Hoogleraar Wilma van der Scheer: ‘Verpleegkundigen moeten zich zonder voorzichtigheid uitspreken’

Wilma van der ScheerWilma van der Scheer aanvaarde in februari de bijzondere leerstoel Leiderschap en Besturing in de Zorg, aan de Erasmus Universiteit. In haar oratie over gedeeld leiderschap benadrukte ze onder meer dat de verschillende kennisbronnen beter benut kunnen worden. ‘Het is je plicht als verzorgende of verpleegkundige om in te brengen wat jij hebt en de ander niet.’

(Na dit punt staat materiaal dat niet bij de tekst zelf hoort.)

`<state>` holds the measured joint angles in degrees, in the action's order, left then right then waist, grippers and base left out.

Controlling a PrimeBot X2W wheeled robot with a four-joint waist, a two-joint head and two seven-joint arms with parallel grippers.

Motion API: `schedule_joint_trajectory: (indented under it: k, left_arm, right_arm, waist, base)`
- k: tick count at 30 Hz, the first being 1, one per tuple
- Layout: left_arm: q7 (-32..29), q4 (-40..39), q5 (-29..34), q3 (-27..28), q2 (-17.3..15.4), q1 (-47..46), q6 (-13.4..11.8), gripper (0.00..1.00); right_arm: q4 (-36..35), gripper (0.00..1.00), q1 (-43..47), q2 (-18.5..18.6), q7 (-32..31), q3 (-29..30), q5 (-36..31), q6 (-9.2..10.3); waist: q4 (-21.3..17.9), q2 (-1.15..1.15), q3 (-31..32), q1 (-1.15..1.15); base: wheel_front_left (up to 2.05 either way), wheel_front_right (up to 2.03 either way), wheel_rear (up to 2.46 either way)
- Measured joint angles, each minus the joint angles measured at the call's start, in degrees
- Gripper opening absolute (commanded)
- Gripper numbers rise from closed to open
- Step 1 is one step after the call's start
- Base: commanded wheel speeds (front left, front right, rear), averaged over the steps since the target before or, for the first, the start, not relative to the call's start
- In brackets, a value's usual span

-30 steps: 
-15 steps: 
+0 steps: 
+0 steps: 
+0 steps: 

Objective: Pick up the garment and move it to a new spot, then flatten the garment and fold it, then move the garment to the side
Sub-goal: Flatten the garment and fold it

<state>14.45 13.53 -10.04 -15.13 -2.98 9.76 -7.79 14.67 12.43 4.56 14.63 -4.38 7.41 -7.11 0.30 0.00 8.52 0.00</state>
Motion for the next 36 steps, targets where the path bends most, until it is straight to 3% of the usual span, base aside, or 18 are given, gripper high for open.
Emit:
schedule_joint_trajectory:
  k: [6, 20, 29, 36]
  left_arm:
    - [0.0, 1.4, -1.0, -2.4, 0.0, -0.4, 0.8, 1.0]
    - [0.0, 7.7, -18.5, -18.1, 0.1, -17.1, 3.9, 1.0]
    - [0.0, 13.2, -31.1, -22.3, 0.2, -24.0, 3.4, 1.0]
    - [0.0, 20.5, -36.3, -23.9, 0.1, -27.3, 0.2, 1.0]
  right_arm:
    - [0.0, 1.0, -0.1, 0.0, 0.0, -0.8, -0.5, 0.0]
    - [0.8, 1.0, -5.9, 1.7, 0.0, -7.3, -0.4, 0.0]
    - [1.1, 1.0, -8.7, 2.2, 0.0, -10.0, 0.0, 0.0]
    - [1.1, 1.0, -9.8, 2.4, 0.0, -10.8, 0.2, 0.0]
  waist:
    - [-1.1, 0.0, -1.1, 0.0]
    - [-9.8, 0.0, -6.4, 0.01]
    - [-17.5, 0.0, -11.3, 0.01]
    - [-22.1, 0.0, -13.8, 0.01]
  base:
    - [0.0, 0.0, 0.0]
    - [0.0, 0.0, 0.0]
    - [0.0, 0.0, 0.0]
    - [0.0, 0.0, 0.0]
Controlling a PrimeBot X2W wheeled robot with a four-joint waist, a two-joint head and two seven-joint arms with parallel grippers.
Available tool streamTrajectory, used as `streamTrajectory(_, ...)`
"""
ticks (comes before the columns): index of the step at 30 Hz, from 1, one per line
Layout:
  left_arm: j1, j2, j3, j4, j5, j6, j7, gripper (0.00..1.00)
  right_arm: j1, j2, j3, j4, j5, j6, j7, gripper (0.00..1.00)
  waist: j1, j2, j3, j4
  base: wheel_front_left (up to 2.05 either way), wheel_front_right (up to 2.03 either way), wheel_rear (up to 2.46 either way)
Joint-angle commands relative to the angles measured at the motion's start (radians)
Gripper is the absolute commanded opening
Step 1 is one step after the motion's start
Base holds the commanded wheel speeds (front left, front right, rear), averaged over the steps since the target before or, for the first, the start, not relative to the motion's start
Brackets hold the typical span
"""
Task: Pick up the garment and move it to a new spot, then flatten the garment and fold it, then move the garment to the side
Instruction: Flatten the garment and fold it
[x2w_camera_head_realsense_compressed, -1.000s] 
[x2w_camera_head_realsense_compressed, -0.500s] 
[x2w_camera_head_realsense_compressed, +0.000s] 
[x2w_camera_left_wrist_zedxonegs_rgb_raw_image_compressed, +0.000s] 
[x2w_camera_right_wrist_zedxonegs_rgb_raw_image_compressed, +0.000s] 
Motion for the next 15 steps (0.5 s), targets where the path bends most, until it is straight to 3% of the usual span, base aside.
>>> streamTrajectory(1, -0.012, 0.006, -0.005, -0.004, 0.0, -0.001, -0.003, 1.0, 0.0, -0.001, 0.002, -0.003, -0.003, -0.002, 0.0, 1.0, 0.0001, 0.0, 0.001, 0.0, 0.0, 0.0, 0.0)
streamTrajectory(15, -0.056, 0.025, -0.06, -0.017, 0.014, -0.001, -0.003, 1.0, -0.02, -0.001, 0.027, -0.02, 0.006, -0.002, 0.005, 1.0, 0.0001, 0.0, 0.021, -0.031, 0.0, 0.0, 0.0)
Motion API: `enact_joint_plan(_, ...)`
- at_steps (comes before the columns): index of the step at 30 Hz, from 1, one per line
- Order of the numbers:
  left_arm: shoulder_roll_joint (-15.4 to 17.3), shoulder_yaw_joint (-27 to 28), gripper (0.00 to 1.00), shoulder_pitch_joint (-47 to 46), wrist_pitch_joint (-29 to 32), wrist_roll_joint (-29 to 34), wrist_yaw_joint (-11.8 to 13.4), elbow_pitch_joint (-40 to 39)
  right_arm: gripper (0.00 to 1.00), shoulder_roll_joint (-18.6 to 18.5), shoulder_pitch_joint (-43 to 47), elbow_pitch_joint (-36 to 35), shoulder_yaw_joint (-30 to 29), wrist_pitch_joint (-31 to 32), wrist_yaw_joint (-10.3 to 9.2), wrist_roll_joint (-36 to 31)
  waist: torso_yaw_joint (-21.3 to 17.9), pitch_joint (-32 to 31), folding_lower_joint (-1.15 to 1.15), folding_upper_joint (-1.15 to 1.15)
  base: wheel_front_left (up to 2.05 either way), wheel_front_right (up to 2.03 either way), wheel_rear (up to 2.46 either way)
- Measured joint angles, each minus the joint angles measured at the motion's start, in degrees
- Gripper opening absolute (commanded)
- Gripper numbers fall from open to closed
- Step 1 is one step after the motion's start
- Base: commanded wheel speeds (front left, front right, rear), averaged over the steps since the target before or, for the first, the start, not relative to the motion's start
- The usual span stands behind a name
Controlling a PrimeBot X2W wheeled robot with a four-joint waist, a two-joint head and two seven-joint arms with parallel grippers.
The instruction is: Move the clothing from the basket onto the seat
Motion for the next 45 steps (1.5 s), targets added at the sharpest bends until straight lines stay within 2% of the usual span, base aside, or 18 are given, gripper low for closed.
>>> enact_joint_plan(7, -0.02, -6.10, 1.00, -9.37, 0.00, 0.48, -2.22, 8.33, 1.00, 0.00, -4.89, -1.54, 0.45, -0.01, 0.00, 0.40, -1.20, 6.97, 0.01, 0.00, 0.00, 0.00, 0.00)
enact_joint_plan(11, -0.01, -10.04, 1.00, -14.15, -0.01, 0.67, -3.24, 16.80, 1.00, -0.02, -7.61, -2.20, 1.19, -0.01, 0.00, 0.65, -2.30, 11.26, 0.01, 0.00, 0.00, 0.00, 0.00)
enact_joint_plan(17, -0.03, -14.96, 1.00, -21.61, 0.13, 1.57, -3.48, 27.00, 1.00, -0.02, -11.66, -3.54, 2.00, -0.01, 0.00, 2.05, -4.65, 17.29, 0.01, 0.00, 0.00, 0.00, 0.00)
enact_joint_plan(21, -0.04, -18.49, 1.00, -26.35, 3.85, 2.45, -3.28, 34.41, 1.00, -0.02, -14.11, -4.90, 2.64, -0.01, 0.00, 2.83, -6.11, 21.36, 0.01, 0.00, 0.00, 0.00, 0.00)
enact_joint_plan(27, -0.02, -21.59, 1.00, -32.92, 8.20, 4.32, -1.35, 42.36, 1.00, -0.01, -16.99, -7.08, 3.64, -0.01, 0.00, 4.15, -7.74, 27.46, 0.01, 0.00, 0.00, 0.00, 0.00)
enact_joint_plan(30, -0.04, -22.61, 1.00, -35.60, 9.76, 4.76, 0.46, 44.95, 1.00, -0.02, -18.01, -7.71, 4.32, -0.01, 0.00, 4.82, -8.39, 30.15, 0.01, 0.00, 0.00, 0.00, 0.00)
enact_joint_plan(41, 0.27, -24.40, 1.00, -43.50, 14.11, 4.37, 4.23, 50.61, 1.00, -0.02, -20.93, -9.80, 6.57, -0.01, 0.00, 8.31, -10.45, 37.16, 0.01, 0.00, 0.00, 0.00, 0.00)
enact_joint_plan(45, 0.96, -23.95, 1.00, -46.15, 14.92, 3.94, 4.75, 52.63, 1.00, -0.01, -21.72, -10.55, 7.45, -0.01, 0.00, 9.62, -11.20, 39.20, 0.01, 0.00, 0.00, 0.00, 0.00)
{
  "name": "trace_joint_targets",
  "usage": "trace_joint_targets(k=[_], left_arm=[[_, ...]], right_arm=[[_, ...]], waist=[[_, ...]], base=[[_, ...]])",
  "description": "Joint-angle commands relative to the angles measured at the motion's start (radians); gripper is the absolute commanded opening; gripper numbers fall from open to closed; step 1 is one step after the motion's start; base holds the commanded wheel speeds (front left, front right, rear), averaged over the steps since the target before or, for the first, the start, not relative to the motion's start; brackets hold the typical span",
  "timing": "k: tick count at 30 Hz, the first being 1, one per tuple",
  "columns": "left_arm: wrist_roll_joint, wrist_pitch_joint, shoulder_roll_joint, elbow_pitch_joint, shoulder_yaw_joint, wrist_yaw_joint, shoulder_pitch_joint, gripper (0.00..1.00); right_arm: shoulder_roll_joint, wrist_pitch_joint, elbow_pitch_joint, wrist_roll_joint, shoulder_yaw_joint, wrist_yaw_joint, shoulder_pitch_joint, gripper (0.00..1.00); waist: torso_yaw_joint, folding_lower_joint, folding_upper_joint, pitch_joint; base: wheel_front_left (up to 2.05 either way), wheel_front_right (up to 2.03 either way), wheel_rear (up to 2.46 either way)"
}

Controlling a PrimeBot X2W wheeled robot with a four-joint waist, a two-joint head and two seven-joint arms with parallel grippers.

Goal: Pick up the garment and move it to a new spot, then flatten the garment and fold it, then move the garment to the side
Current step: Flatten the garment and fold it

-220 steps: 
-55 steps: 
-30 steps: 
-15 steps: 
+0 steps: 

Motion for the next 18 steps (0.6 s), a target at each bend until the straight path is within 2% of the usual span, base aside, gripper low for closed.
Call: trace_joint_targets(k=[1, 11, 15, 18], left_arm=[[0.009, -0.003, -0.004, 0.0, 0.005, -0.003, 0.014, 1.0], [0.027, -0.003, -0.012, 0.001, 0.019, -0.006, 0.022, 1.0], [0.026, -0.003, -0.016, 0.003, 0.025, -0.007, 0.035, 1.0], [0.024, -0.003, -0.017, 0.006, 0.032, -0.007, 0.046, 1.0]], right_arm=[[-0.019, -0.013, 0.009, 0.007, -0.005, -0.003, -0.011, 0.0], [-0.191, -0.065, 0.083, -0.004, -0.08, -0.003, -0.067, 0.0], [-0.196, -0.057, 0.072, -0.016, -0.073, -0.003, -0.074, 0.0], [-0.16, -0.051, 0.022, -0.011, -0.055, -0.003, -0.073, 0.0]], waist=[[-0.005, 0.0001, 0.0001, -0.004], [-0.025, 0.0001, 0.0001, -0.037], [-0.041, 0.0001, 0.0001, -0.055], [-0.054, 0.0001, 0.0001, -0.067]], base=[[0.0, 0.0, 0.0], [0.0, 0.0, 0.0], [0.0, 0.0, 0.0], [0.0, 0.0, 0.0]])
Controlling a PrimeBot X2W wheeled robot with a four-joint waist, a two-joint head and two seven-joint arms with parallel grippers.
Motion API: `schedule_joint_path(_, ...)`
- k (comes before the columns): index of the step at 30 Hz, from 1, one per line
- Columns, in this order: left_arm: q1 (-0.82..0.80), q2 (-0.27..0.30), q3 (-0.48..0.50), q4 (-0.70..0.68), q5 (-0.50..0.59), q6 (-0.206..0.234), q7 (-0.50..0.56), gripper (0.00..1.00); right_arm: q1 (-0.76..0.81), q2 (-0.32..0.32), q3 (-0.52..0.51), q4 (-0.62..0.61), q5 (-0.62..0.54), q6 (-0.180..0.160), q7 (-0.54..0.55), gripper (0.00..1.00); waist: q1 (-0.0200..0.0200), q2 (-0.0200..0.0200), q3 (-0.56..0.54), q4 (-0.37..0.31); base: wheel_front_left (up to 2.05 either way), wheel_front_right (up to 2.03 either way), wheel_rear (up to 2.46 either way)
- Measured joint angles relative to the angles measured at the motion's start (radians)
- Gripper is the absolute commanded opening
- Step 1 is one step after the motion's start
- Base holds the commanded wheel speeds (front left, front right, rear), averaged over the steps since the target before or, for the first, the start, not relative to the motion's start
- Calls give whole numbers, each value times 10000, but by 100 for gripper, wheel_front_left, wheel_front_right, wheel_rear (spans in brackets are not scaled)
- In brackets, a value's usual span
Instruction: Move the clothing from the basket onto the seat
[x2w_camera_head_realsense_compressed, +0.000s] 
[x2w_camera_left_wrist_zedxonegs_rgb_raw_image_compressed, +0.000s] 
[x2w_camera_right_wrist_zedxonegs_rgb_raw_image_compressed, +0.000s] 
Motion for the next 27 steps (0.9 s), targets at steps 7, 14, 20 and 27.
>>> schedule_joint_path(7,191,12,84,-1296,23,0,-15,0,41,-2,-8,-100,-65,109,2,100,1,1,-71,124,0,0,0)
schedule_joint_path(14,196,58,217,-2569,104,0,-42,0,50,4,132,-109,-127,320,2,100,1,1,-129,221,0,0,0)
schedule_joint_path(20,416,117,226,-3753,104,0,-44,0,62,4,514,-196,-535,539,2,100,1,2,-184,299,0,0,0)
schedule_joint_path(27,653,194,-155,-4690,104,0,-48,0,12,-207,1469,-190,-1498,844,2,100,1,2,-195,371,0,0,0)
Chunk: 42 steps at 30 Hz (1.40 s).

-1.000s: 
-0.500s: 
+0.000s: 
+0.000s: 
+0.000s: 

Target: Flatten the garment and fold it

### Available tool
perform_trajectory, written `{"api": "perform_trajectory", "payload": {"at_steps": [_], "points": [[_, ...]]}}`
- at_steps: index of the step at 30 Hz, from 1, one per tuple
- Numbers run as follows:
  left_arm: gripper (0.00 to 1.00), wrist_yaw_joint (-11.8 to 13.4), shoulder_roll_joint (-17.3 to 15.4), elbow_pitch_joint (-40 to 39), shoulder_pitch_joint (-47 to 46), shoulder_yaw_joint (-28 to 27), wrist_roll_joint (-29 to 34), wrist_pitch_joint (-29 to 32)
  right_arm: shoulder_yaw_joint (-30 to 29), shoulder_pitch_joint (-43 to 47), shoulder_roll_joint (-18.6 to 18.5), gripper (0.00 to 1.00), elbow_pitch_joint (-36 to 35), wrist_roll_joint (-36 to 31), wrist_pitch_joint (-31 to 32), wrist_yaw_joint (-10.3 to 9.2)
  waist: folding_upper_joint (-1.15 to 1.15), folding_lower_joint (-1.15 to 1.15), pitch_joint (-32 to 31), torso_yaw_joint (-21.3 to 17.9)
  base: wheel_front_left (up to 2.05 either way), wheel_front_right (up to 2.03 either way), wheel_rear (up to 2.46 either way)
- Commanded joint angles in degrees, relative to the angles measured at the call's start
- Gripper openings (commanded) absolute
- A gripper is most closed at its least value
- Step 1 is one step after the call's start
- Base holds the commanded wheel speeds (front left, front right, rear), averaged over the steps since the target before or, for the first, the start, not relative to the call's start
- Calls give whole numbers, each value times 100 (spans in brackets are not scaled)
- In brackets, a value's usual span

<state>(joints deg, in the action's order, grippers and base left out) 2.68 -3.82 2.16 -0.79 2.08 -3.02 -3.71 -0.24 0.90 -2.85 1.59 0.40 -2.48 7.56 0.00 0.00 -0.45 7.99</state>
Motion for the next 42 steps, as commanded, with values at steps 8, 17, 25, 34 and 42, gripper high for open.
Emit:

RN2Blend-onderzoeker Roland Bal was dagvoorzitter tijdens het symposium voorafgaand aan de oratie. Hij verbeelde gedeeld leiderschap met een filmpje over een zijspannenrace: alleen door goed samen te werken kunnen de chauffeur, de bakkenist en de techniek de finish halen. Wat Van der Scheer betreft gaat gedeeld leiderschap in de zorg uiteraard over de verschillende professies binnen de zorg. Maar ook de patiënt en zijn naasten zijn onmisbaar: ‘We moeten alle beschikbare kennisbronnen benutten.’

Vertrouwensband

In de beweging om de patiënt meer centraal te stellen, wordt de schakelfunctie van verpleegkundigen en verzorgenden volgens Van der Scheer des te belangrijker. ‘Zij staan het dichtst bij de patiënt, komen bij de cliënt thuis. Vanuit de vertrouwensband met de patiënt hebben zij veel te bieden in het zorgproces. Bijvoorbeeld door te checken of de patiënt voldoende geïnformeerd is: Overziet die de consequenties van een voorgestelde behandeling? En omgekeerd: wordt in de behandeling voldoende rekening gehouden met de omstandigheden van de patiënt en met wat die belangrijk vindt?’

Legitimering

De kennis die de relatie met de patiënt oplevert, verdient meer erkenning. Van der Scheer: ‘Die kennis is net zo belangrijk voor een optimale behandeling als de medisch inhoudelijke kennis van de behandelend arts. Toch wordt specialistische kennis nog altijd boven de situationele en relationele kennis van verpleegkundigen en verzorgenden gesteld. Daardoor blijft relevante kennis onbenut.’

Tegen elkaar aan bemoeien

Door de piramideachtige besluitvormingsstructuren is er bovendien veel onbenut leiderschapspotentieel, ziet Van der Scheer. Dat potentieel kan vanuit diverse hoeken beter benut worden: vanuit de organisatie bijvoorbeeld door middel van leiderschapstrainingen; vanuit andere professies – zoals de medische – door gedeeld leiderschap te gunnen aan verpleegkundigen en verzorgenden. ‘Het gunnen bedoel ik in de zin van wederkerigheid, van ruimte om je over en weer tegen elkaar aan te bemoeien. Het gaat om de bereidheid in te zien dat je in de kern gelijkwaardig bent.’

Het doet ertoe

Ook de verpleegkundigen en verzorgenden zelf hebben verantwoordelijkheid om onderbenutting tegen te gaan. ‘Het is je plicht als verzorgende of verpleegkundige om in te brengen wat jij hebt en de ander niet’, zegt Van der Scheer stellig. ‘Dat begint ermee dat je de overtuiging hebt dat het ertoe doet wat je inbrengt. Pas als je dat zelfvertrouwen hebt, kun je de ruimte innemen. Als je in situaties op de werkvloer of in vergaderingen iets mis ziet gaan, dan móet je je uitspreken vanuit jouw perspectief. Zonder voorzichtigheid.’

Positief geprikkeld

Van der Scheer zag haar verhaal direct na afloop van haar oratie bevestigd door een praktiserend wijkverpleegkundige. ‘Zij vertelde me dat ze zich positief geprikkeld voelde om de gebiedsmanager van haar werkgebied aan te spreken. Want daar werden vergaderingen belegd over de hoofden van de inwoners heen. Een paar weken later had ik weer contact met haar en wat bleek: er wordt vanaf nu geen enkele bijeenkomst meer georganiseerd zonder de inwoners uit te nodigen.’